Dichosos, felices, afortunados quienes aprender a amar como Jesús ama Jesús nos ha dejado unas líneas de comportamiento que rebasan la cordura humana. Queda la impresión de que se le fue la mano con su mandamiento central: “Amen a sus enemigos”. Tal vez hubiera sido suficiente con disculpar al enemigo, no devolver mal por mal. Y que no cobrarse la venganza ya hubiera sido un gran paso. Pero, ¿perdonar al enemigo?, ¿amar al que nos hizo daño? ¿Es eso posible?

Jesús va más allá. No se conforma con un perdón como renuncia a represalias, pero guardando la distancia. Te perdono, pero ya dejaste de ser mi prójimo (próximo). El resentimiento agrietó la relación fraterna. Entre más lejos, mejor. Un corazón vengativo, rencoroso es un corazón enfermo.

Su sorpresivo mandamiento va en otra dirección: “Amen a sus enemigos, hagan el bien a los que los persiguen y calumnien”. Este es el camino de la santidad evangélica. Santidad equivale a amor.

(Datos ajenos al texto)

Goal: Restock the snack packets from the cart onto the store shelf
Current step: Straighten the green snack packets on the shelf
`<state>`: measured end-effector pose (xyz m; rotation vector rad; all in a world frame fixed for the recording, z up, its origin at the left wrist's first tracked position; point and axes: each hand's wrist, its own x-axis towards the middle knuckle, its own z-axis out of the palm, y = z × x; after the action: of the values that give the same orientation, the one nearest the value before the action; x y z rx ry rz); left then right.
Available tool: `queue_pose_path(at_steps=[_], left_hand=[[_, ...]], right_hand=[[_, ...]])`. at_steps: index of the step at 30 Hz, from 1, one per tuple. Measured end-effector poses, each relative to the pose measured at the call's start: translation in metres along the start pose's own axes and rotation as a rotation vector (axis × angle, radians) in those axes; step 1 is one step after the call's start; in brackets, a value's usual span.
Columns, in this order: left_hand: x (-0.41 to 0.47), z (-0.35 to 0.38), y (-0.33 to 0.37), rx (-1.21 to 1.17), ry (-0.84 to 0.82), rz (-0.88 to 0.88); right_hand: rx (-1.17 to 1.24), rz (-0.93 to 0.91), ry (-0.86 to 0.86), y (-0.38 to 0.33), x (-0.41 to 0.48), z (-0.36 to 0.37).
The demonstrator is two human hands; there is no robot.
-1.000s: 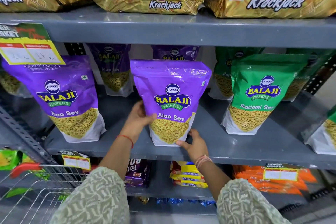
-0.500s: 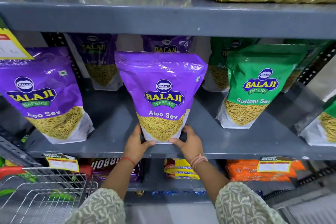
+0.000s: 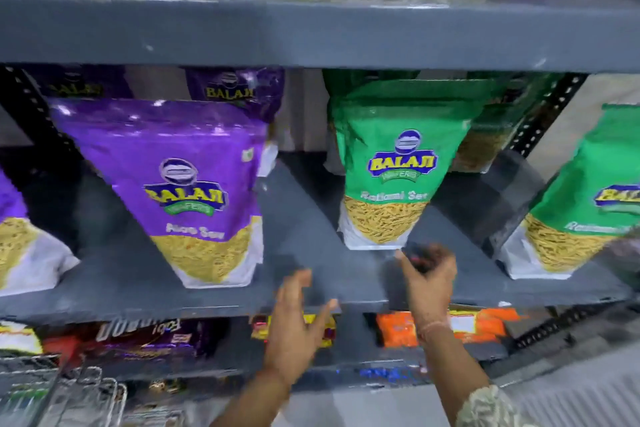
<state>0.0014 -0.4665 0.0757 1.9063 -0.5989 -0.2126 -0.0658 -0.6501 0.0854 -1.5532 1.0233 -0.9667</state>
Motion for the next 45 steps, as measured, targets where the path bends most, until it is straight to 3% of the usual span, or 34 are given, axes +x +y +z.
queue_pose_path(at_steps=[3,6,8,18,26,30,32,37,41,45], left_hand=[[0.068,0.041,0.029,-0.173,-0.092,-0.107],[0.119,0.061,0.034,-0.227,-0.226,-0.13],[0.125,0.067,0.031,-0.191,-0.228,-0.195],[0.073,0.062,0.025,-0.213,-0.203,-0.202],[0.063,0.058,0.033,-0.155,-0.191,-0.199],[0.066,0.05,0.037,-0.115,-0.299,-0.208],[0.068,0.04,0.053,-0.25,-0.327,-0.196],[0.093,-0.001,0.114,-0.73,-0.147,0.088],[0.113,-0.014,0.147,-0.851,0.08,0.101],[0.115,-0.019,0.158,-0.851,0.131,0.12]], right_hand=[[0.126,0.029,-0.296,-0.007,0.052,-0.011],[0.036,0.01,-0.604,-0.005,0.089,-0.009],[-0.09,0.049,-0.726,-0.002,0.096,-0.008],[-0.339,0.029,-0.677,0.012,0.055,-0.032],[-0.326,0.049,-0.651,0.002,0.04,-0.039],[-0.328,0.061,-0.638,0.0,0.039,-0.039],[-0.322,0.072,-0.633,-0.001,0.038,-0.039],[-0.314,0.056,-0.623,0.003,0.039,-0.037],[-0.34,0.053,-0.616,0.007,0.036,-0.038],[-0.364,0.011,-0.613,0.008,0.034,-0.038]])
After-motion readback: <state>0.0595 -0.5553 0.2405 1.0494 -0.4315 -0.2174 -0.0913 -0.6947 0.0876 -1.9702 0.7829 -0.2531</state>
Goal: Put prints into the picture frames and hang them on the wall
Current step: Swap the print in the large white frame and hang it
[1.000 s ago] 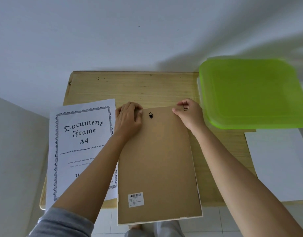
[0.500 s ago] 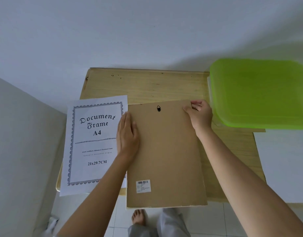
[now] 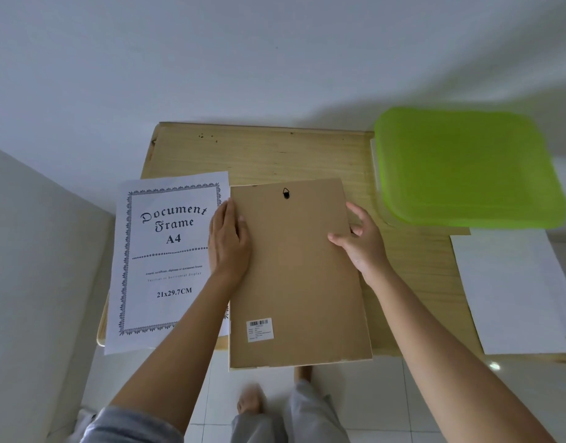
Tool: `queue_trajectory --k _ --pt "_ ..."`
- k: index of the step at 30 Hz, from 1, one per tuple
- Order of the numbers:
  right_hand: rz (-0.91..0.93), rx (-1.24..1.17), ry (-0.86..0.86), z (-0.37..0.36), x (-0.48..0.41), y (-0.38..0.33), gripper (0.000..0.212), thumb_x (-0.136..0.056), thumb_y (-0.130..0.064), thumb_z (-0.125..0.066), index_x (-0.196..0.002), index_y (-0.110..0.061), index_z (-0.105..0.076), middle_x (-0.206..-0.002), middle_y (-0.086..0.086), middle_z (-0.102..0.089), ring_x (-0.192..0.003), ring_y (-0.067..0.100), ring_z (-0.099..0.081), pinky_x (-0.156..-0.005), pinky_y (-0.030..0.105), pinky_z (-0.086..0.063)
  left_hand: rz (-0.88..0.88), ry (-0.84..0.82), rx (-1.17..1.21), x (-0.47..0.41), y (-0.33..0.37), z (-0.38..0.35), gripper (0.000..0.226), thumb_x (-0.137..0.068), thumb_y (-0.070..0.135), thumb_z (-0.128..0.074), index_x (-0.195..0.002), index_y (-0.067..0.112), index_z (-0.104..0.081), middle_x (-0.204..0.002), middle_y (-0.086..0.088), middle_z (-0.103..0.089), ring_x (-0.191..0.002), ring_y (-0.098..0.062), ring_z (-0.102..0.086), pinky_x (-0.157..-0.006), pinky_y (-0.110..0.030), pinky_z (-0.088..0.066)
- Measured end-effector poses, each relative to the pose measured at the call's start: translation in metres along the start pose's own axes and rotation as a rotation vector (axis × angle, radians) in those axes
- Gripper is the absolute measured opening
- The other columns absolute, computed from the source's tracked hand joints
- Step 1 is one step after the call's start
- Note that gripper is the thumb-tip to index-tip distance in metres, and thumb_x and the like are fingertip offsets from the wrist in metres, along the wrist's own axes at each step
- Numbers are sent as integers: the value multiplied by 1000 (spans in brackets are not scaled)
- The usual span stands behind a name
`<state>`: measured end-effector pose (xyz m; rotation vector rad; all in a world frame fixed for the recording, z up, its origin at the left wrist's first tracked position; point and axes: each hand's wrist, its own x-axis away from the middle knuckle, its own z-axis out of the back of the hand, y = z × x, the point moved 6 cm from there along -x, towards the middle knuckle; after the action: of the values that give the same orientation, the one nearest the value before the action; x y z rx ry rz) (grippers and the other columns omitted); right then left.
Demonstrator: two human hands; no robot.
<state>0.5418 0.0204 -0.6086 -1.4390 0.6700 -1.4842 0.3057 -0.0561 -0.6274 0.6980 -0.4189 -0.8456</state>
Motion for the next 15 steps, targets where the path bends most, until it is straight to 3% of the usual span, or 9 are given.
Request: queue_trajectory --k 4,8,12,15 --pt "28 -7 96 0 3 -4 57 -74 -3 -72 -123 -23 -51 -95 4 -67 -81 9 -64 -63 11 -49 -26 18 -50 9 1 13 44 -97 24 -39 -139 11 -37 -137 -6 -38 -126 -21 -36 -103 -36 -33" --pt "29 -28 116 4 8 -4 54 -74 -9 -74 -123 -21 -54 -85 1 -66 -77 10 -64 -70 18 -49 -81 11 -58 39 -13 22 40 -96 18 -41 -135 11 -44 -134 -5 -47 -125 -21 -41 -104 -35 -34" --pt "5 -51 -62 1 17 -5 61 -79 2 -65 -131 -25 -48 -92 0 -62 -87 13 -63 -86 26 -50 -90 10 -38 57 -23 22 43 -95 9 -40 -138 11 -41 -141 -1 -44 -131 -16 -37 -107 -21 -22" --pt "17 -14 -107 -1 23 -7 65 -79 6 -62 -133 -26 -46 -93 -2 -60 -87 11 -61 -85 24 -50 -70 32 -30 57 -23 22 43 -96 8 -39 -139 11 -40 -142 0 -43 -132 -14 -35 -105 -15 -17"
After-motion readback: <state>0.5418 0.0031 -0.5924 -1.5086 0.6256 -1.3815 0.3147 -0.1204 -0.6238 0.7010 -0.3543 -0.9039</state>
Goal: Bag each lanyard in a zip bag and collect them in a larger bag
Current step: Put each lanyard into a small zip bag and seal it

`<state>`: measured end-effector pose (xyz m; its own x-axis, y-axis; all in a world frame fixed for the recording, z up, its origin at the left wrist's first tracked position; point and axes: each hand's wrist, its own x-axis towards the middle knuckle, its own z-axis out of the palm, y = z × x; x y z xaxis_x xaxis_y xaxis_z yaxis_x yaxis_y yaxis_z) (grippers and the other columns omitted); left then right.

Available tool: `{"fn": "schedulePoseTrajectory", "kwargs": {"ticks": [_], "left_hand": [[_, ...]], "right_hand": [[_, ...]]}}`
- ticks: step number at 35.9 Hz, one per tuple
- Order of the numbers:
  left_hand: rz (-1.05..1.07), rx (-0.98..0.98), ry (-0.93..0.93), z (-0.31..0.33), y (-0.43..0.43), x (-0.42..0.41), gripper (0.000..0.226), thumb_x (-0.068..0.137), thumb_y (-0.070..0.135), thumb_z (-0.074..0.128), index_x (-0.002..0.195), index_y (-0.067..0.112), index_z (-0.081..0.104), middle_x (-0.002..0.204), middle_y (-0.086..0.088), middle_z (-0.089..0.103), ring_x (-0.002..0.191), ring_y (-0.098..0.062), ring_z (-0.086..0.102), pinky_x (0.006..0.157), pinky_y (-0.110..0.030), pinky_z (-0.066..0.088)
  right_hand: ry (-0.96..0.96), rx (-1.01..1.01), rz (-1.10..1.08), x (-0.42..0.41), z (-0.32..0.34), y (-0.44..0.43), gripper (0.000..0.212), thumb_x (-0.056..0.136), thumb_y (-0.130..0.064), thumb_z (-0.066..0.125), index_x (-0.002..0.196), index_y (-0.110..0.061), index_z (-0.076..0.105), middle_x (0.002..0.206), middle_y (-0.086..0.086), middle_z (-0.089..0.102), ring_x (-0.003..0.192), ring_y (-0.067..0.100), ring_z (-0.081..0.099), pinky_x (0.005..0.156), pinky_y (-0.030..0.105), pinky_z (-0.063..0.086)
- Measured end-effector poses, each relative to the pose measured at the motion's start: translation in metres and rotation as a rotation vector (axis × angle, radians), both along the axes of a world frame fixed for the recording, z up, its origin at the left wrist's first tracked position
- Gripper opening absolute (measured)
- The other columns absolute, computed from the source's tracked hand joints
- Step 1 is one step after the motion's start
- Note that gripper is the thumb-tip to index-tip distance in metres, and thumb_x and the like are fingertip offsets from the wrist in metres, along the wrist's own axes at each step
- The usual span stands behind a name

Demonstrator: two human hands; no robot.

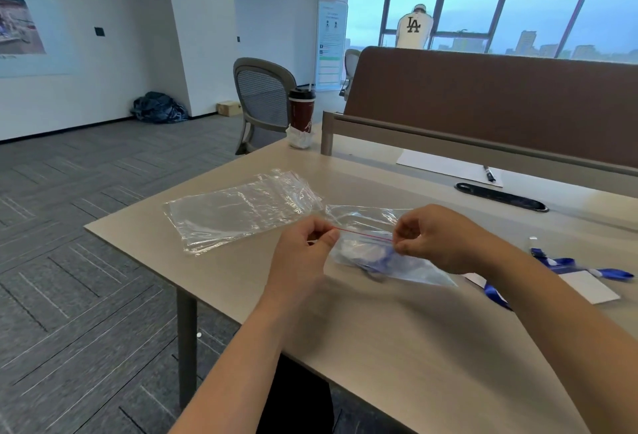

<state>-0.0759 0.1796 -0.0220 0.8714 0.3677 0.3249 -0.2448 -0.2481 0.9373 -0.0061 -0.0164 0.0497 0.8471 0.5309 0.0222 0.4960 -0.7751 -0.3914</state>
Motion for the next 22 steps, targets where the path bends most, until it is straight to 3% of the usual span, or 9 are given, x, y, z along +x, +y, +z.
{"fn": "schedulePoseTrajectory", "kwargs": {"ticks": [4, 7, 9, 12, 15, 19, 22], "left_hand": [[0.011, 0.088, 0.077, 0.009, 0.001, -0.001, 0.006, 0.086, 0.023, 0.073, 0.090, 0.020, 0.069, 0.080, 0.011, 0.064, 0.069, 0.001, 0.055, 0.062, -0.010, 0.041], [0.015, 0.234, 0.098, 0.013, 0.002, 0.002, 0.036, 0.082, 0.033, 0.079, 0.113, 0.027, 0.060, 0.104, 0.013, 0.060, 0.091, 0.000, 0.054, 0.070, -0.003, 0.040], [-0.041, 0.374, 0.088, 0.018, -0.003, 0.004, 0.037, 0.081, 0.034, 0.080, 0.114, 0.024, 0.064, 0.110, 0.013, 0.058, 0.097, 0.001, 0.052, 0.076, -0.003, 0.038], [-0.105, 0.562, 0.091, 0.019, -0.013, 0.009, 0.021, 0.081, 0.032, 0.079, 0.098, 0.022, 0.073, 0.104, 0.012, 0.060, 0.102, -0.004, 0.052, 0.085, -0.015, 0.037], [-0.133, 0.586, 0.071, 0.018, -0.018, 0.013, 0.002, 0.083, 0.021, 0.076, 0.084, 0.020, 0.074, 0.090, 0.012, 0.061, 0.091, -0.004, 0.055, 0.084, -0.023, 0.042], [-0.120, 0.508, 0.032, 0.014, -0.019, 0.013, 0.006, 0.084, 0.011, 0.073, 0.079, 0.014, 0.074, 0.075, 0.013, 0.059, 0.076, 0.003, 0.054, 0.069, -0.012, 0.036], [-0.123, 0.463, 0.004, 0.011, -0.021, 0.013, 0.007, 0.082, 0.009, 0.073, 0.077, 0.013, 0.075, 0.076, 0.011, 0.061, 0.079, 0.001, 0.056, 0.070, -0.012, 0.038]], "right_hand": [[-0.036, -0.035, -0.001, -0.001, -0.002, -0.002, 0.005, 0.088, -0.018, 0.067, 0.087, -0.016, 0.072, 0.083, -0.001, 0.070, 0.074, 0.017, 0.061, 0.069, 0.028, 0.049], [-0.063, -0.074, 0.012, -0.004, -0.001, -0.001, 0.005, 0.090, -0.019, 0.066, 0.087, -0.019, 0.070, 0.084, -0.004, 0.067, 0.074, 0.013, 0.058, 0.064, 0.024, 0.045], [-0.078, -0.081, 0.024, -0.006, -0.002, 0.002, 0.006, 0.089, -0.019, 0.065, 0.086, -0.021, 0.070, 0.084, -0.004, 0.067, 0.074, 0.014, 0.058, 0.066, 0.026, 0.046], [-0.075, -0.066, 0.034, -0.009, -0.002, 0.006, 0.008, 0.088, -0.018, 0.064, 0.082, -0.023, 0.068, 0.084, -0.003, 0.068, 0.075, 0.016, 0.060, 0.066, 0.028, 0.047], [-0.075, -0.061, 0.045, -0.009, -0.003, 0.009, 0.007, 0.088, -0.017, 0.063, 0.084, -0.022, 0.067, 0.087, -0.001, 0.068, 0.078, 0.018, 0.060, 0.066, 0.027, 0.047], [-0.065, 0.007, 0.051, -0.010, -0.004, 0.009, 0.008, 0.087, -0.016, 0.063, 0.083, -0.023, 0.064, 0.088, 0.001, 0.067, 0.079, 0.019, 0.060, 0.064, 0.023, 0.045], [-0.046, 0.041, 0.052, -0.011, -0.007, 0.007, 0.006, 0.087, -0.018, 0.065, 0.083, -0.022, 0.066, 0.087, 0.000, 0.067, 0.078, 0.016, 0.061, 0.063, 0.022, 0.044]]}}
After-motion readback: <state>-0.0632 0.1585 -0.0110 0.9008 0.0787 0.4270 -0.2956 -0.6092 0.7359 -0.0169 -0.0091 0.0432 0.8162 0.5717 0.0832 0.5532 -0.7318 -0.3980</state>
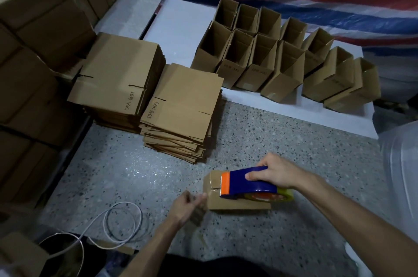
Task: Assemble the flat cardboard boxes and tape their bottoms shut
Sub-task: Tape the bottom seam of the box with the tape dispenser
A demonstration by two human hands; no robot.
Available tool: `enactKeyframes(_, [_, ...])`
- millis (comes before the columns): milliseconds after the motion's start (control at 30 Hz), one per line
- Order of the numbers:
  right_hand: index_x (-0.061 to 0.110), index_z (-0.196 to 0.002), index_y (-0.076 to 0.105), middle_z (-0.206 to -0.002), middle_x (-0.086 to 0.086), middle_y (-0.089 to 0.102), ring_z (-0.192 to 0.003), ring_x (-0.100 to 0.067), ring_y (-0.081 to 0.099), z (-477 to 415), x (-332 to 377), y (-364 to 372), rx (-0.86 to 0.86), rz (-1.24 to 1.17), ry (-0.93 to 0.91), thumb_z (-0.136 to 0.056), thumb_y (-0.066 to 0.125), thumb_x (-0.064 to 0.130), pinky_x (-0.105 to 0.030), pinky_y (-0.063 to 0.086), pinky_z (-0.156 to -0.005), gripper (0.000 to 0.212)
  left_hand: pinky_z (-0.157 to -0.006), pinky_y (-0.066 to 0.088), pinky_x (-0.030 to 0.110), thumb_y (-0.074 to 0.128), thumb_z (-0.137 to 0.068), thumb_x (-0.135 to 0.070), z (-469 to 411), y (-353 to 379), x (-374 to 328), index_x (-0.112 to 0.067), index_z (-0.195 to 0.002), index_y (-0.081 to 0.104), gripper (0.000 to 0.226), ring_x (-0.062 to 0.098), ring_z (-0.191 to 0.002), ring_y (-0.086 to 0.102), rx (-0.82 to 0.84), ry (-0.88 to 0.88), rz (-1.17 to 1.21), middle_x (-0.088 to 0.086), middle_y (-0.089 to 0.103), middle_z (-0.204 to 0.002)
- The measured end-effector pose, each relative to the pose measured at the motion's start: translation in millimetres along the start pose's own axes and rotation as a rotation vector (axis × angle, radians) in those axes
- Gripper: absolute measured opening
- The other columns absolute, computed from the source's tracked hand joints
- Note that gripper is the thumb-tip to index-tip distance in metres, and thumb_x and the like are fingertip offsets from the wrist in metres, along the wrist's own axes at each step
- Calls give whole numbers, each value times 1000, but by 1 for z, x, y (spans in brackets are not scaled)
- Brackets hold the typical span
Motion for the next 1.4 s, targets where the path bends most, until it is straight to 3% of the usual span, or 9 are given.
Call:
enactKeyframes(133, [20,-71,66,-60,4,65,-48,1,56,1,2,3,-10,45,-17,-88,68,53,-15,38,-47,37,-79,53,24,66,-88,-47,5,4,-41,-9,-86,57,39,5,-106,63,76,182,227,-22,69,-105])
enactKeyframes(267, [21,-71,65,-56,7,64,-48,3,57,1,1,6,-5,45,-21,-86,70,54,-14,39,-46,37,-83,59,54,73,-86,-29,5,17,-60,-3,-83,45,38,26,-109,67,133,239,324,5,65,-122])
enactKeyframes(433, [19,-66,66,-53,7,62,-48,-3,55,12,-18,-2,19,21,-54,-87,69,55,-22,39,-50,42,-93,58,48,75,-84,-33,1,10,-61,3,-93,52,44,19,-120,57,76,280,198,-13,54,-134])
enactKeyframes(600, [16,-65,65,-55,3,57,-52,-11,51,45,-90,-42,-3,1,4,-87,68,52,-28,36,-56,42,-100,52,51,76,-87,-27,-3,13,-60,-15,-83,55,25,22,-120,58,33,310,158,-17,57,-123])
enactKeyframes(767, [18,-63,61,-56,2,54,-53,-11,49,64,-135,-52,-4,-19,4,-84,66,53,-30,34,-57,41,-101,51,52,75,-88,-25,-4,12,-61,-2,-99,60,30,24,-122,56,27,299,134,-20,54,-123])
enactKeyframes(900, [14,-63,61,-58,-2,54,-54,-15,48,65,-155,-56,-4,-30,-2,-84,66,51,-32,33,-58,43,-101,51,49,74,-89,-22,-1,12,-60,-12,-79,47,30,24,-126,52,17,310,105,-12,51,-138])
enactKeyframes(1067, [14,-62,63,-53,3,54,-51,-10,48,69,-171,-69,-11,-30,72,-81,66,55,-28,33,-55,45,-101,51,49,74,-89,-23,-2,11,-61,-11,-79,46,32,23,-126,51,-1,312,66,-12,49,-140])
enactKeyframes(1267, [18,-70,68,-60,4,65,-55,-9,59,26,-137,-44,-43,299,177,-89,65,58,-27,42,-57,44,-101,52,48,73,-90,-21,-1,13,-63,-10,-82,49,27,20,-128,50,2,332,66,-8,52,-139])
enactKeyframes(1400, [16,-69,55,-65,6,59,-65,-14,58,14,-148,-26,-75,601,370,-86,59,48,-24,44,-60,36,-96,55,46,75,-87,-27,-3,3,-51,7,-106,54,44,25,-115,62,1,276,132,-9,58,-126])
Point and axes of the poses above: each hand's wrist, its own z-axis away from the middle knuckle, its own y-axis out of the palm, x = y × z, the point moved 9 cm from there along -z, towards the middle knuckle
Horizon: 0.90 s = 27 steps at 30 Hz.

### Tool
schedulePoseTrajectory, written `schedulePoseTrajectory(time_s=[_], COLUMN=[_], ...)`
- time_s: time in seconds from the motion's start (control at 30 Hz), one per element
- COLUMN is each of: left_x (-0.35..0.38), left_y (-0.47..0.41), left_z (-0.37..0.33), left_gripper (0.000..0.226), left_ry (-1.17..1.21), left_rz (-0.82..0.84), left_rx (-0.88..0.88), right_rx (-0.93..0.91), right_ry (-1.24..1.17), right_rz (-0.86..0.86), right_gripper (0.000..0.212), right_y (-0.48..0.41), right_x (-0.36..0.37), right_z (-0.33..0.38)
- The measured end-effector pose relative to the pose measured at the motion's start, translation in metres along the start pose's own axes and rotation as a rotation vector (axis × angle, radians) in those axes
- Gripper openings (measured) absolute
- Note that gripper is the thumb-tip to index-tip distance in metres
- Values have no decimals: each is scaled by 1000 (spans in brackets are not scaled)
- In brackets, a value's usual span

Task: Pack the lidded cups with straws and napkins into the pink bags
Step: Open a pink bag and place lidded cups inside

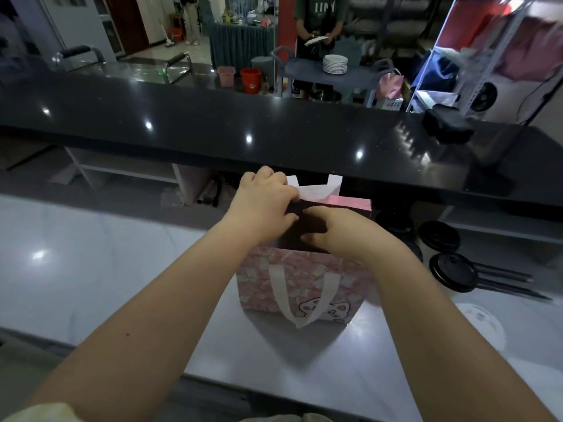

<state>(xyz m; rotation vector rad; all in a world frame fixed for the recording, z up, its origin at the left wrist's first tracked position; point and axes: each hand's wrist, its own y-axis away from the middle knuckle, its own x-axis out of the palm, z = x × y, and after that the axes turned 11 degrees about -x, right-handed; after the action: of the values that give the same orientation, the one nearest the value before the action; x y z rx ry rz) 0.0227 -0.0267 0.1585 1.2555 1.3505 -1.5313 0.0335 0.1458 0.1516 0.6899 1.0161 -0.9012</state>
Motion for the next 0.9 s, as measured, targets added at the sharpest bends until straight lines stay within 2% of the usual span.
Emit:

No amor romántico. El amor ordenado por Jesús se llama misericordia.

Dichosos, felices, afortunados quienes aprender a amar como Jesús ama. Esta es la genuina santidad. No una santidad moralística de quien se siente en paz con Dios. La santidad del “ni robo ni mato” y “voy a misa los domingos”. Es, en cambio, el bello mandamiento del amor a todos, buenos y malos, amigos y enemigos, cercanos y extraños.

Dios es amor. Dios es perfecto. Hace llover sobre buenos y malos, y hace brillar el sol sobre justos y pecadores. Si hacemos el bien sólo a quienes nos hacen el bien, ¿qué chiste tiene eso? Así se comporta todo el mundo.

Juntarse con los buenos y alejarse de los malos no corresponde con el estilo de Jesús. Para eso no haría falta el evangelio. Él se mezcló con la gente “buena” y con los pecadores de gran calibre como Zaqueo, la samaritana, Judas... Los amaba por ser hijos de Dios que necesitaban de su amor sanante. No les ponía condiciones: primero cambiar de vida y después seguirlo como discípulos. Actuó a la inversa: primero los sanó y ellos, felices, lo siguieron.

Mientras sigamos con el triste esquema del “ojo por ojo, diente por diente”, estaremos atrapados en la mortífera ley del Talión: “Me las pagarás”. Como los animales: me haces daño, yo te hago daño. Un proceso mezquino, de muerte.

El mandamiento de Jesús va más allá de una simple ética humana. Él propone un horizonte sin límites: Sean misericordiosos como el Padre es misericordioso. Entonces, sí, viviremos en clave de alegría, de felicidad. Dios es feliz.